As novel as the finding is the method that Bruno Gonçalves and David Sánchez used to distinguish the dialects: They analyzed every tweet made in Spanish over two years for which geolocation data was also available (they don't say which years). Breaking down these 50 million tweets according to different words used for "computer," "car," and other key concepts revealed the boundaries of the two dialects.

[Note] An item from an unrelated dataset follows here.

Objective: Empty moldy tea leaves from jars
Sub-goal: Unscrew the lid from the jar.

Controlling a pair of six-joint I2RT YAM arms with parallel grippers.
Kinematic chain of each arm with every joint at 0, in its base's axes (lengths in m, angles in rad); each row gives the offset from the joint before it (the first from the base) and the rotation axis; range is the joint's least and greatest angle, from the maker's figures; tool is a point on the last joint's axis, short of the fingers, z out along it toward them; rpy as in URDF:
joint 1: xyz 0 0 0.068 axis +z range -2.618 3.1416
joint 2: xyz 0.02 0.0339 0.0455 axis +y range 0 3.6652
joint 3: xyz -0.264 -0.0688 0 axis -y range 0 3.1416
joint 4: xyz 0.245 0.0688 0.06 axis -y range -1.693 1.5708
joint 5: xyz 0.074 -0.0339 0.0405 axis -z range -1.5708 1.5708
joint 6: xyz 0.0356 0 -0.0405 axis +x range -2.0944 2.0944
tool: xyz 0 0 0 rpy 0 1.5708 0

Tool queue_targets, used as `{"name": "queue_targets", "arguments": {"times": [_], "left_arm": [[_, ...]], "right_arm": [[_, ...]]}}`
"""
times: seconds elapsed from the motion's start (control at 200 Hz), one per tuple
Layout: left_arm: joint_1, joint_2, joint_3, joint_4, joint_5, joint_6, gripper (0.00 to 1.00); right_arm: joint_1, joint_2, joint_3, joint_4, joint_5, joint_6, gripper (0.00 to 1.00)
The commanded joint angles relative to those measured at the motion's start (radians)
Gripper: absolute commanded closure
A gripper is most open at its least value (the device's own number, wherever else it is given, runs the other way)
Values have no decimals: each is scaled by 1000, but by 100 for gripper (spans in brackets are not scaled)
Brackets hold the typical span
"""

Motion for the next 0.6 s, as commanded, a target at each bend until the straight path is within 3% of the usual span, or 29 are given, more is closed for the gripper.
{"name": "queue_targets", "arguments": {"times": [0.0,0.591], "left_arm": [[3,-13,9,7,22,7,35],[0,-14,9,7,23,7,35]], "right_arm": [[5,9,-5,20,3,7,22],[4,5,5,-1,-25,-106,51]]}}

The researchers used Spanish because it is widely spoken and widely spread across several continents. Spanish also has plenty of Twitter users (unlike Chinese) to supply evidence. And written Spanish is logical—the letters you see represent the sounds you'd hear. On the other hand, in English (as noted here) the same letter combo can represent five different sounds ("Though I cough through the day, this rough bough comforts me"). Conversely, different sounds can be rendered by the same letters ("Archer, I bow to your bow, and I will lead you to the mines of lead"). That sort of thing, which has incensed sensible people for centuries, messes up textual analysis.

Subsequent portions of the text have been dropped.